Importance of England’s work in this epoch.
Character of this book.
It is but a small section of this great period that we propose to sketch in the present volume; the history of our own country during this epoch of great men and great causes; but it comprises the history of what is one at least of England’s greatest contributions to the world’s progress. The history of England under the early kings of the house of Plantagenet unfolds and traces the growth of that constitution which, far more than any other that the world has ever seen, has kept alive the forms and spirit of free government; which has been the discipline that formed the great free republic of the present day; which was for ages the beacon of true social freedom that terrified the despots abroad and served as a model for the aspirations of hopeful patriots. It is scarcely too much to say that English history, during these ages, is the history of the birth of true political liberty. For, not to forget the services of the Italian republics, or of the German confederations of the middle ages, we cannot fail to see that in their actual results they fell as dead before the great monarchies of the sixteenth century, as the ancient liberties of Athens had fallen; or where the spirit survived, as in Switzerland, it took a form in which no great nationality could work. It was in England alone that the problem of national self-government was practically solved; and although under the Tudor and Stewart sovereigns Englishmen themselves ran the risk of forgetting the lesson they had learned and being robbed of the fruits for which their fathers had labored, the men who restored political consciousness, and who recovered the endangered rights, won their victory by argumentative weapons drawn from the storehouse of medieval English history, and by the maintenance and realization of the spirit of liberty in forms which had survived from earlier days.
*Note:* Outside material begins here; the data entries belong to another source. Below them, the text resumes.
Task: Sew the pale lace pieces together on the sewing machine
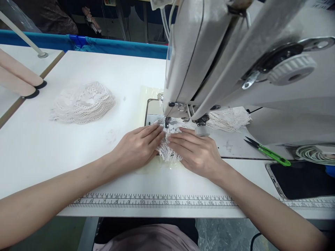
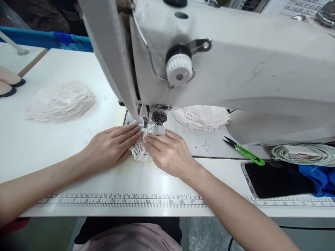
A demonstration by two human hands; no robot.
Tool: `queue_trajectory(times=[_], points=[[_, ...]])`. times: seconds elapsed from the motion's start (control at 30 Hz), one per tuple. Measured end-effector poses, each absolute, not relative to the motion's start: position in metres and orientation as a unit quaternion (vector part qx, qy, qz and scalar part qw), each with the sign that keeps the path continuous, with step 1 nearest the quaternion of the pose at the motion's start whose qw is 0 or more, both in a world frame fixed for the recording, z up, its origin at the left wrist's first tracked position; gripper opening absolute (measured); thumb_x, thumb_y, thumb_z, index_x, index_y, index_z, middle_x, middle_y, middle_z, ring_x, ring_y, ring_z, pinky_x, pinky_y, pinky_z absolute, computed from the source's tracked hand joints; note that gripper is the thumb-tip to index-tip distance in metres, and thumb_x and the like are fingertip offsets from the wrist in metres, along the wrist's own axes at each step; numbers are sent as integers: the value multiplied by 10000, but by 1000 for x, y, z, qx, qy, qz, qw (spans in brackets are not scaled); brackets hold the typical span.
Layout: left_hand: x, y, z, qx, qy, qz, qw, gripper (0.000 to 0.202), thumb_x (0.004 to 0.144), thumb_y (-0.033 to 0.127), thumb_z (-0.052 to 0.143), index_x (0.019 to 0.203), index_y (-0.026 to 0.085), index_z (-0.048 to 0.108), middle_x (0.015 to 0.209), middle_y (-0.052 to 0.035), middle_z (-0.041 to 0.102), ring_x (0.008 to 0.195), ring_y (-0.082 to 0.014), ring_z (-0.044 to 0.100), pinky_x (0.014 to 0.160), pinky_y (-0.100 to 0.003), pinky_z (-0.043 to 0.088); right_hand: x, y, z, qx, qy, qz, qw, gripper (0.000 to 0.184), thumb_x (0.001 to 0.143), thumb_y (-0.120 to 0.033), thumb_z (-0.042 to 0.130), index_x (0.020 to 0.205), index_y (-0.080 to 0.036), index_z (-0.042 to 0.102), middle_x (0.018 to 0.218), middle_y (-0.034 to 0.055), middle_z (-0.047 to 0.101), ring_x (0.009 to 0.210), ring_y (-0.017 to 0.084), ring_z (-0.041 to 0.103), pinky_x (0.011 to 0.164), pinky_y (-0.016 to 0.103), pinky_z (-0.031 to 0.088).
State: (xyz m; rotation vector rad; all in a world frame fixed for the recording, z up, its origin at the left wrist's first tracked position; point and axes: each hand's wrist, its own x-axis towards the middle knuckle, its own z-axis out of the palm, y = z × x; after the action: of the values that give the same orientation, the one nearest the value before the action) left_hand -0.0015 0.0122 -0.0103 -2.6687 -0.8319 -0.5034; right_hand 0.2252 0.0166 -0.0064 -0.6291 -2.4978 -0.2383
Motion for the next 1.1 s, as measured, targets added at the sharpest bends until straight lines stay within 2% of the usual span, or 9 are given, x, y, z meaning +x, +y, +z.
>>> queue_trajectory(times=[0.27, 0.43, 0.77, 0.93, 1.1], points=[[-2, 16, -10, -928, -294, -181, 138, 354, 960, 184, 446, 1213, 29, 639, 1222, -153, 674, 1152, -274, 648, 964, -410, 578, 226, 20, -6, -245, -926, -96, 269, 346, 779, 51, 472, 950, -124, 716, 1036, 60, 762, 934, 192, 725, 873, 361, 603], [-3, 15, -9, -931, -275, -183, 152, 321, 962, 184, 478, 1191, 44, 653, 1192, -144, 690, 1114, -252, 671, 973, -396, 573, 225, 20, -8, -249, -927, -106, 261, 359, 796, 46, 476, 970, -155, 717, 1045, 41, 761, 940, 178, 722, 834, 340, 608], [-6, 18, -10, -932, -280, -189, 133, 330, 938, 166, 503, 1218, 53, 637, 1222, -138, 679, 1161, -258, 644, 1033, -435, 530, 224, 20, -8, -249, -924, -121, 263, 291, 855, 3, 506, 985, -137, 725, 1047, 53, 760, 940, 174, 719, 907, 360, 585], [-7, 17, -11, -932, -266, -209, 134, 288, 928, 164, 538, 1181, 108, 665, 1189, -100, 702, 1124, -224, 666, 1012, -397, 547, 224, 19, -11, -243, -923, -131, 267, 201, 870, -52, 592, 997, -129, 727, 1035, 63, 763, 939, 177, 717, 941, 365, 570], [-5, 22, -10, -930, -268, -209, 139, 281, 932, 162, 519, 1156, 87, 671, 1157, -110, 716, 1094, -234, 682, 1021, -445, 539, 224, 21, -14, -254, -922, -137, 257, 210, 881, -62, 585, 995, -162, 730, 1066, 44, 757, 938, 163, 712, 933, 356, 574]])
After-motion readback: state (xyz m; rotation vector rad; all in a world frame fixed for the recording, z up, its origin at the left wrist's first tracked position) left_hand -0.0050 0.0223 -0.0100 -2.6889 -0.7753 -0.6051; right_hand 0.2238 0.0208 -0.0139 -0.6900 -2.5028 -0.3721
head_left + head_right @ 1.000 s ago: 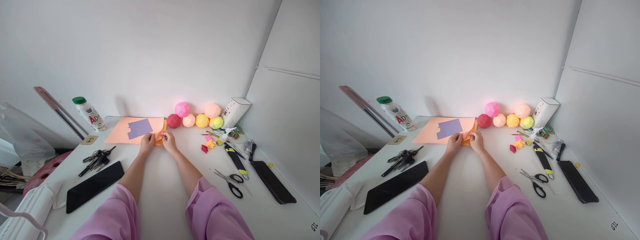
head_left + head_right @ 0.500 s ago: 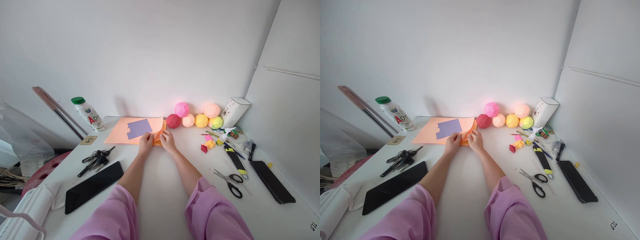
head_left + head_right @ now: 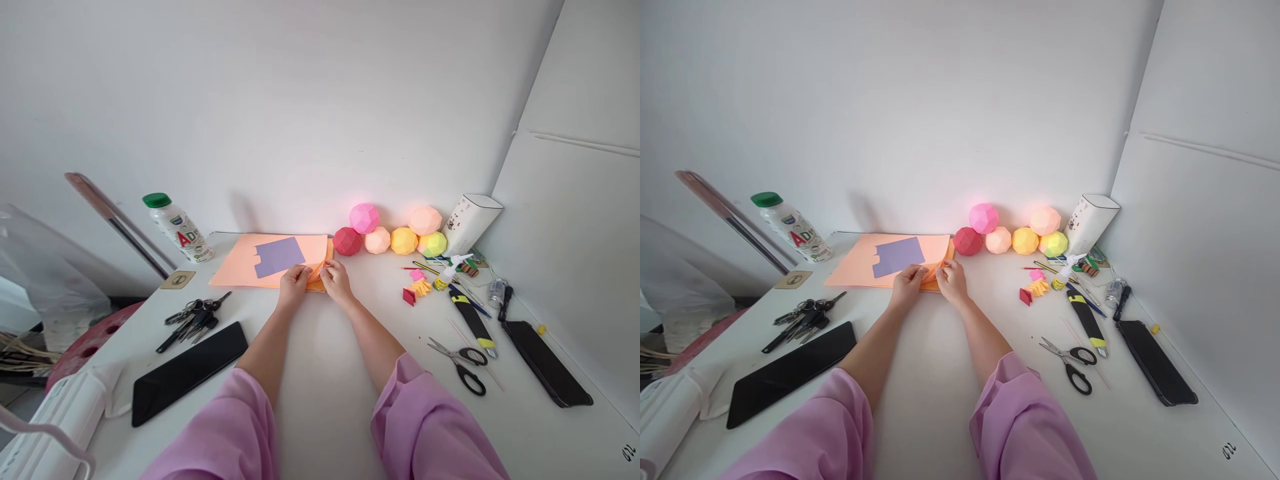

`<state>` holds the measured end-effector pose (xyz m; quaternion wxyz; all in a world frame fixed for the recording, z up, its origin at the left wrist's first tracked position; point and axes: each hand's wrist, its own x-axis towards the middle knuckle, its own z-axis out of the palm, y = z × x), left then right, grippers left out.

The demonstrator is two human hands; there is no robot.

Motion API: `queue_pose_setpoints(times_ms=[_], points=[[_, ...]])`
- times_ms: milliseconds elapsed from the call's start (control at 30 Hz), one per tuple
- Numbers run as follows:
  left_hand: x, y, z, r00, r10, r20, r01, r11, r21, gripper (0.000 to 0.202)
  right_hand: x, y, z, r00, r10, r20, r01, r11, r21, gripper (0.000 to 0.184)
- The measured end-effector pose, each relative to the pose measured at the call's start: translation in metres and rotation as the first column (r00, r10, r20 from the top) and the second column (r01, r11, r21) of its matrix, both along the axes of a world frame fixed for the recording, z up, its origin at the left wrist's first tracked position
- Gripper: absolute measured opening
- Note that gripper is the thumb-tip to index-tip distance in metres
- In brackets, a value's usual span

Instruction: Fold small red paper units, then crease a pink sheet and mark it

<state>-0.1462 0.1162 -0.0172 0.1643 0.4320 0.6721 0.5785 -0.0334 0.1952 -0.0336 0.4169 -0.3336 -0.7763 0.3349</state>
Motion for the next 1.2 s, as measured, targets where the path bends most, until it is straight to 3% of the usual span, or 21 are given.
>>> queue_pose_setpoints(times_ms=[467, 933, 1200], points=[[0.0005, 0.0, -0.0031, 0.993, -0.118, -0.005, 0.118, 0.993, 0.004, 0.022, 0.0019, 0.0002, 0.0049, 1.0, 0.008, -0.019, -0.009, 0.999, -0.042, 0.03], [-0.0015, 0.0031, -0.0059, 0.999, 0.029, 0.02, -0.029, 0.999, -0.026, 0.017, 0.002, -0.0016, 0.0067, 1.0, -0.001, -0.026, -0.001, 0.995, -0.097, 0.035], [-0.0023, -0.0004, -0.0035, 0.991, 0.109, 0.076, -0.107, 0.994, -0.027, 0.021, 0.0009, 0.0045, 0.0013, 1.0, 0.014, -0.008, -0.014, 0.995, -0.102, 0.018]])
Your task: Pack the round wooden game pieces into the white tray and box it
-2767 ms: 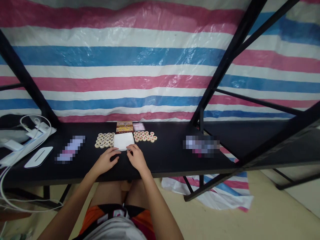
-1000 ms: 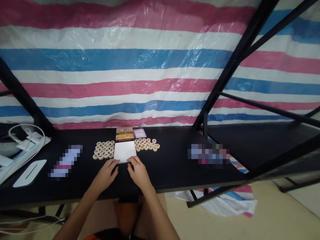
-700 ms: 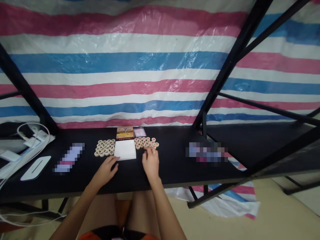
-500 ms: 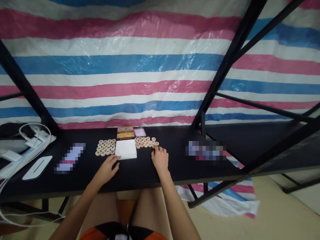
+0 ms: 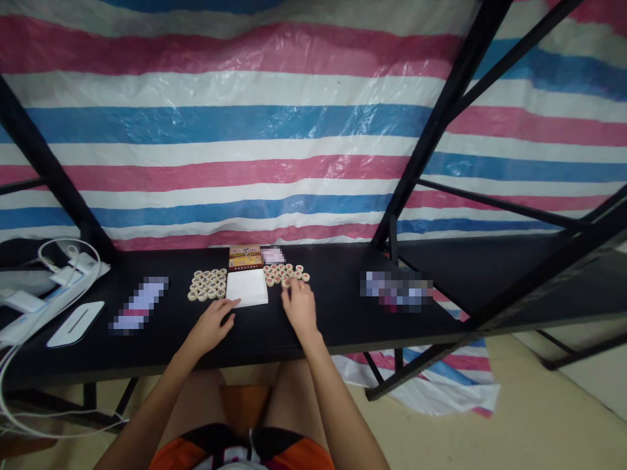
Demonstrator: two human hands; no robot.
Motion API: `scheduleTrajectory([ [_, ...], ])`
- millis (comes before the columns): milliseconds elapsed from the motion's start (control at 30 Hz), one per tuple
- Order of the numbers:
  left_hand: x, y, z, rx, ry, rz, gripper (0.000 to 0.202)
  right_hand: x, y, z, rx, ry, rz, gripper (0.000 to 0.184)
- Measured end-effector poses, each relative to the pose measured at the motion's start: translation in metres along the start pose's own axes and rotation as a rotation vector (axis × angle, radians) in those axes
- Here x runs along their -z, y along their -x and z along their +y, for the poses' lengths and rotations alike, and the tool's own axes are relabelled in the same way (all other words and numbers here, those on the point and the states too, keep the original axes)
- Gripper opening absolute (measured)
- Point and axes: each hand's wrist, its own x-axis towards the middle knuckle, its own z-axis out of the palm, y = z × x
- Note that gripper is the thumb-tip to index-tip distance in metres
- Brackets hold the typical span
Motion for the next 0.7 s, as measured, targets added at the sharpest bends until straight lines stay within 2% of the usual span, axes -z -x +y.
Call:
scheduleTrajectory([
  [100,0.000,0.000,-0.001,-0.027,-0.013,-0.017,0.037,-0.007,0.001,-0.024,0.233,-0.134,-0.040,0.025],
  [167,0.000,0.000,-0.001,-0.035,-0.019,-0.018,0.037,-0.013,0.002,-0.035,0.300,-0.147,-0.090,0.024],
  [367,0.002,-0.001,0.001,-0.035,-0.036,-0.031,0.037,-0.026,0.005,-0.038,0.307,-0.071,-0.107,0.020],
  [700,0.000,-0.001,-0.001,-0.041,-0.024,-0.011,0.038,-0.019,0.008,-0.042,0.270,-0.012,-0.104,0.022],
])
It is an introduction to the study of English history during the period of constitutional growth, that we shall attempt to sketch the epoch, not as a Constitutional History, but as an outline of the period and of the combinations through which the constitutional growth was working, the place of England in European history and the character of the men who helped to make her what she ultimately became. Before we begin, however, we may take a glance at the map of Europe at the point of time from which we start.
Geographical summary.
Eastern Europe.
Italy.
Eastern Europe, from the coasts of the Adriatic to the limits of Mahometan conquest eastward, was subject to the emperor who reigned at Constantinople, and may, except for its incidental connection with the Crusades, be left out of the present view. The northern portions were in the hands of half-civilized, half-Christianized races, which formed a barrier dangerous but efficacious between the Byzantine emperor and Western Christendom. The kingdom of Hungary, and the acquisitions of Venice on the east of the Adriatic fenced medieval Europe from the same enemies. Italy was divided between the Normans, who governed Apulia and Sicily, and the sway of the Empire, which under Lothar II.—the Emperor who was on the throne when our period begins—had become little more than nominal south of the Alps; the independence of the imperial cities and small principalities reaching from the Alps to Rome itself was maintained chiefly by the inability of the Germans to keep either by administrative organization or by dynastic alliances a permanent hold upon it. With both the Republican north and the Normanized south, the political history of the Plantagenet kings came in constant connection; and even more close and continuous was the relation through the agency of the Church with Rome itself. At the opening of the period, Englishmen were not only studying in the universities of Italy, at Salerno, at Bologna, and at Pavia, but were repaying to Italy, in the services of prelates and statesmen, the debt which England had incurred through Lanfranc and Anselm. An Englishman was soon to be pope. The Norman kings chose ministers and prelates of English birth; and the same Norman power of organization which worked in England under Henry I. and Roger of Salisbury, worked in similar line in Sicily under King Roger and his posterity.
Germany.
Looking northwards, we see Germany, in the middle of the twelfth century, still administered, although uneasily, under the ancient system of the four nations, Saxony, Franconia, Swabia, and Bavaria; four distinct nationalities which refused permanent combination. This system was, however, in its last decay. Its completeness was everywhere broken in upon by the great ecclesiastical principalities which the piety and policy of the emperors had interposed among the great secular states, to break the impulse of aggressive warfare, to serve as models of good order, and to maintain a direct hold in the imperial hands on territories which could not become hereditary in a succession of priests. Not only so; the debatable lands which lay between the great nations were breaking up into minor states: landgraves, margraves, and counts palatine were assuming the functions of dukes; the dukes, where they could not maintain the independence of kings, were seeing their powers limited and their territories divided. Thus Bavaria was soon to be dismembered to form a duchy of Austria; Saxony was falling to pieces between the archbishops of Cologne and the margraves of Brandenburg: Franconia between the Emperor and the Count Palatine; Swabia was the portion of the reigning imperial house, the treasury therefore out of which the Emperor had to carve rewards for his servants. Between the great house of the Welf in Saxony, Bavaria, and Lombardy, and the Hohenstaufen on the imperial throne and in Franconia and Swabia, subsisted the jealousy which was sooner or later to reach the heart of the Empire itself, to supply the force which threw the dislocated provinces into absolute division.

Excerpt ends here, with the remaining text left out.